My butcher usually keeps two special cuts aside when he gets a new carcass — the poire and the merlan — and I have the right of first refusal. I hardy ever refuse.
These are very fine cuts, one is oblong and looks like a fish (merlan being a whiting) and the poire looks like a big pear. They come from near the topside, in English butchery terms. For French butchers, they are near the tranche. It is lean and delicate meat and not so well-known because there is just about a pound of it on an entire cow.
This kind of beef does not ask for sauces or mustard, just a bit of salt and pepper will do.
But you can prepare a nice side dish and as it is Autumn, and mushroom season, I went to a regional market on Sunday — at Espéraza — to look for ceps. But there was just one stand holder that had them and I did not like the look of that.
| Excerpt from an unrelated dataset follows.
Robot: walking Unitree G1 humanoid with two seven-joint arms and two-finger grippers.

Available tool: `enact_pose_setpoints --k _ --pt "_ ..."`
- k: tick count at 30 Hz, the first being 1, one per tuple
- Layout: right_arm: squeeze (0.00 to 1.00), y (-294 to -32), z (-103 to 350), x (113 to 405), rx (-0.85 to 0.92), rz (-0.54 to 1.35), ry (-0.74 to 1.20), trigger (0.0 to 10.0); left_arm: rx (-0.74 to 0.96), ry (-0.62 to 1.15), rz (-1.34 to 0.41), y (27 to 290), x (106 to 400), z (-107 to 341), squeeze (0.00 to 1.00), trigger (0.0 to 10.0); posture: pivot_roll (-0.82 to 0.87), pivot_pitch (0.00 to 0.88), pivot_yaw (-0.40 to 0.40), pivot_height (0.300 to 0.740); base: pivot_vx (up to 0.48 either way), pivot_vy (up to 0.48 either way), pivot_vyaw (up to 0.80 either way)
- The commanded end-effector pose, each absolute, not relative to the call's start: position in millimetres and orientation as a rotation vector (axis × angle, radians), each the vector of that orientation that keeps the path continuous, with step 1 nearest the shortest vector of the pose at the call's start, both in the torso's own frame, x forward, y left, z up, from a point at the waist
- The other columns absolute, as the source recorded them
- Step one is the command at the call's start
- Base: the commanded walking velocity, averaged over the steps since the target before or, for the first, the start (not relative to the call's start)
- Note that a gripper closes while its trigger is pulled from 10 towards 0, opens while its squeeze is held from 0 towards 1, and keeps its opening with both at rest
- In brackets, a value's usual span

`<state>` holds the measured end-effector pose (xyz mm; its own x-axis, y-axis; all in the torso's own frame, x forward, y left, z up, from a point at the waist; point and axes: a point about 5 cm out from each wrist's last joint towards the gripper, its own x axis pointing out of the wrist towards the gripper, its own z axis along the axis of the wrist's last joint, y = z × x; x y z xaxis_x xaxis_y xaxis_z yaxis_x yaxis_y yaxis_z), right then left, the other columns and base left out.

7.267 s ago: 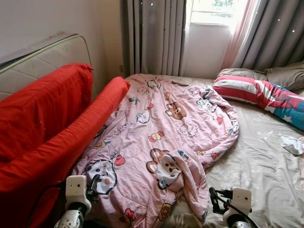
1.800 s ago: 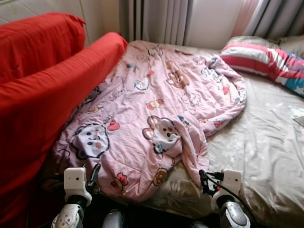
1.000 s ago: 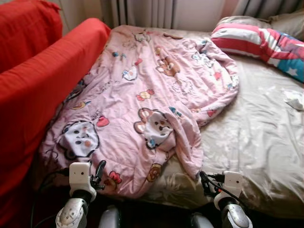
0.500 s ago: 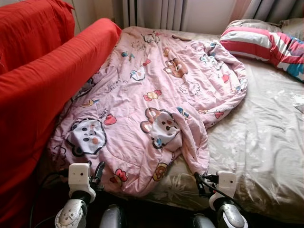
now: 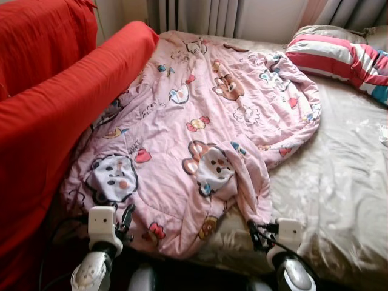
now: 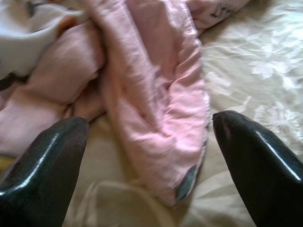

However, elsewhere on the market there were two ladies selling chanterelles (cantarelles) and the black trumpets of the death.
Also local rousillious mushrooms; lactaire délicieux (delicious milk cap).
I opted for the black trumpets, freshly picked, not dried nor wet.
At home, I took the beef out of the fridge a few hours before the meal and cleaned the mushrooms with a paper towel and knife.
In hot butter I seared the two halves of poire for a few minutes to brown it on all sides, added some pepper and salt and then put in the the over at 180 °C for another 10 minutes.
Meanwhile I fried the cut-up mushrooms in another skillet with butter and combined the two elements just before serving.